A Sprinklr customer since 2017, Sonos saw an opportunity to expand its use of Sprinklr to tackle the following challenges:
Reduce data discrepancies in paid media campaigns across channels.
Receive real-time reporting of paid media campaigns from Google Analytics.
Share ad performance across teams in a scalable way.
Automate reporting and budget allocation for paid media campaigns.
Create a unified view of customer feedback to paid media campaigns across social channels.
Shifting to a Digital, Unified Experience with Sprinklr
Over the past year, Sonos has tackled its challenges and achieved the following with Sprinklr’s support:
Tripled ROAS of paid media campaigns across digital channels.
Decreased the cost per website checkout by 11%.
Increased efficiency by executing 95%+ of all digital advertising spend through Sprinklr.
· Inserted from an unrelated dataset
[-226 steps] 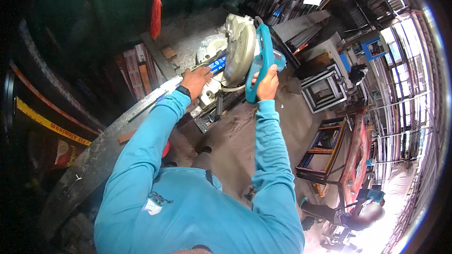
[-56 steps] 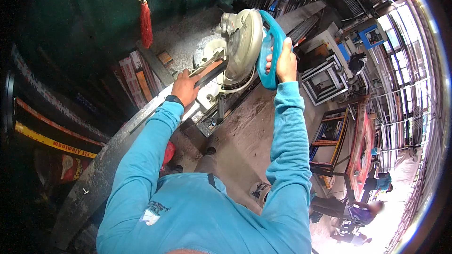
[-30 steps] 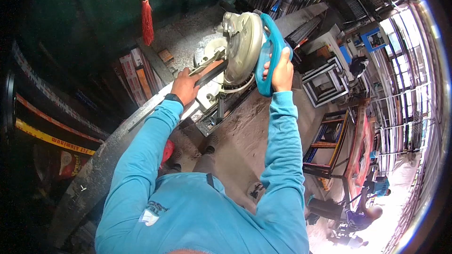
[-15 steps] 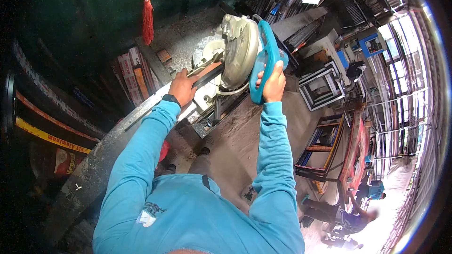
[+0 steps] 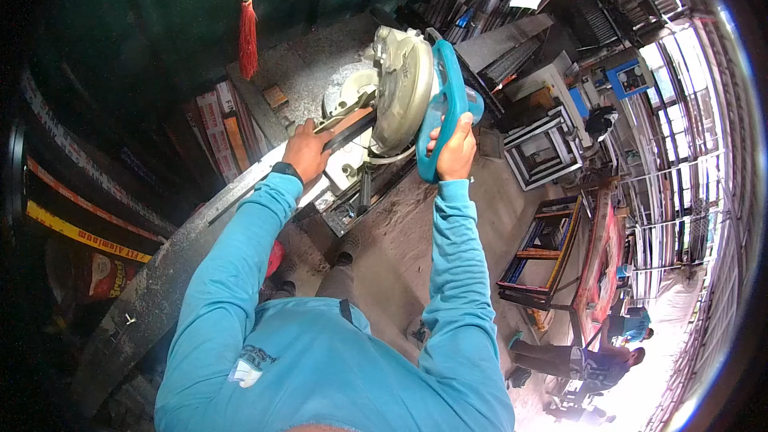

With Sprinklr Marketing, Sonos reduces inefficiencies by automating its integration with Google analytics. Sonos also optimizes its ROAS with Sprinklr’s AI-powered Smart Budget Allocation.
With Sprinklr Social, the community management team at Sonos directly engages with and responds to customers, providing feedback and comments on Sonos’ social media content. That feedback is used to inform decisions on continuing to run successful ads, if ads need iteration, or if ads need to be pulled from the market entirely. Additionally, with feedback from all social channels consolidated in one Sprinklr platform, Sonos has a unified view of customer experiences and the appropriate governance to manage engagement.
Comments on the news:
“Sprinklr integrates so nicely with Google Analytics, and allows for quick and easy pivots — which is essential with digitally-led campaigns. By tuning the AI to our specific metrics, we are able to eliminate manual data pulls and optimize our budget and media spend which ultimately saves us time and money while streamlining resources,” said Ingrid Harris, Marketing Manager, Sonos.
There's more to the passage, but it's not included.